Ecrire les choses, c'est aussi pour moi une thérapie, poser des mots sur des sentiments, des émotions. Rationaliser.
Ecrire, c'est bien sûr un excellent exercice de communication, ce que je dois dire, ce que je peux me permettre de dire, ça sert un peu de laboratoire d'idées.
Et là, je ne sais pas si je dois dire ou pas, que ce que je suis en train de vivre est difficile. Mon père est à l'hôpital, et je suis très inquiet, les informations sur la nature de son problème sont assez pessimistes, mais pas encore complètes. Je suis dans un état oscillant entre espoir et résignation. Alors, ai-je le droit de vous cracher mes problèmes à la face, n'ai je donc aucune pudeur ?
Est-ce un profond besoin narcissique d'attirer votre compassion ?
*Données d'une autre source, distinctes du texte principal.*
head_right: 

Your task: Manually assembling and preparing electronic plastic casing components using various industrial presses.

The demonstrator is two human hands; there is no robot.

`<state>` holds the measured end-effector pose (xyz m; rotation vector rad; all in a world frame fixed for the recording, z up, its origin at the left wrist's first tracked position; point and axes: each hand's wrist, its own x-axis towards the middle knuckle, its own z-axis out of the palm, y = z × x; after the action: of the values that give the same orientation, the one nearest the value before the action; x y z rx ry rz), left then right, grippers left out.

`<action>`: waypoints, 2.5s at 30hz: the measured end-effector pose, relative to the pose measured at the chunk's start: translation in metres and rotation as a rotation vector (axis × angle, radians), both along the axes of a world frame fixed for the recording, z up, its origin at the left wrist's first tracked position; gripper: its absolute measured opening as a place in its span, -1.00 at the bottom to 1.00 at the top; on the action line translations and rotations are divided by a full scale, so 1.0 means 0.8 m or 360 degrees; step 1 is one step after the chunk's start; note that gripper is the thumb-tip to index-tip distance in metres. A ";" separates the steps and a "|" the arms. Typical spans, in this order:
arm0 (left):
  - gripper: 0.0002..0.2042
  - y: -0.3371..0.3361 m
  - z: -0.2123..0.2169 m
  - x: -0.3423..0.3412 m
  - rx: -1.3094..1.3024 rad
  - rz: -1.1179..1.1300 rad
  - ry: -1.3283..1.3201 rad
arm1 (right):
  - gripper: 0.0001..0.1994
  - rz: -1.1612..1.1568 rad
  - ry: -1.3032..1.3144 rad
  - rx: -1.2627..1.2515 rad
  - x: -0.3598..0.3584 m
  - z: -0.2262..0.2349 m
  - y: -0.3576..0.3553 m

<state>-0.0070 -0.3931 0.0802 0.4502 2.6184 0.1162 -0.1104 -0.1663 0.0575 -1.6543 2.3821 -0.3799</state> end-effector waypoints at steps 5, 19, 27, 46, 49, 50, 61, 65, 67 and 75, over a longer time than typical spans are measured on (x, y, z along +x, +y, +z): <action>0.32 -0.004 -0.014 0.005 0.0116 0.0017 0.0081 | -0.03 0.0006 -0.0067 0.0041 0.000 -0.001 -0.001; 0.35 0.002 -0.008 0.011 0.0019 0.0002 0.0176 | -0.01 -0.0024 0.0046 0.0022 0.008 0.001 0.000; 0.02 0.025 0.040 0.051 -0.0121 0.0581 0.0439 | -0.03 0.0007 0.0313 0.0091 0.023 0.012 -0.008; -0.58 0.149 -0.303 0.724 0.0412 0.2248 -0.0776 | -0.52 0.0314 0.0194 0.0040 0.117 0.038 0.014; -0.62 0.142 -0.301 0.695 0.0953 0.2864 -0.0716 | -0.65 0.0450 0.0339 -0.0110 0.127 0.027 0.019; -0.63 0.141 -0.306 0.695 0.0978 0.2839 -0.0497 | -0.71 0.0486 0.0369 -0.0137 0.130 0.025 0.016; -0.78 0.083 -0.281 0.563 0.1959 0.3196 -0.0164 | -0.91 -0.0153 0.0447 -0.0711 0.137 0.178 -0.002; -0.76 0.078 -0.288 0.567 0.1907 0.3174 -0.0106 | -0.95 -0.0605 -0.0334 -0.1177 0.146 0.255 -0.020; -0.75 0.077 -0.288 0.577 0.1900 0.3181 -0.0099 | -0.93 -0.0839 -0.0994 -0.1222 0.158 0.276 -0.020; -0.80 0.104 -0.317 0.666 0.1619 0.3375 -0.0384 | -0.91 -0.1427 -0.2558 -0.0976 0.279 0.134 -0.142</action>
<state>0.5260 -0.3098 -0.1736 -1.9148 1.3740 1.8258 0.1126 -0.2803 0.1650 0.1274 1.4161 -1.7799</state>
En tout cas, écrire ces mots, cela me fait du bien, et oui, Macaron, parler à des inconnus, c'est mille fois plus facile que d'être en direct avec les gens qu'on aime. J'ai fait pleurer ma sœur au téléphone, et ma mère m'a fait pleurer aussi...
"Mais, si on pleure, c'est pas forcément de la tristesse." (Papa)
C'est juste un moyen de se dire qu'on s'aime et que c'est dur.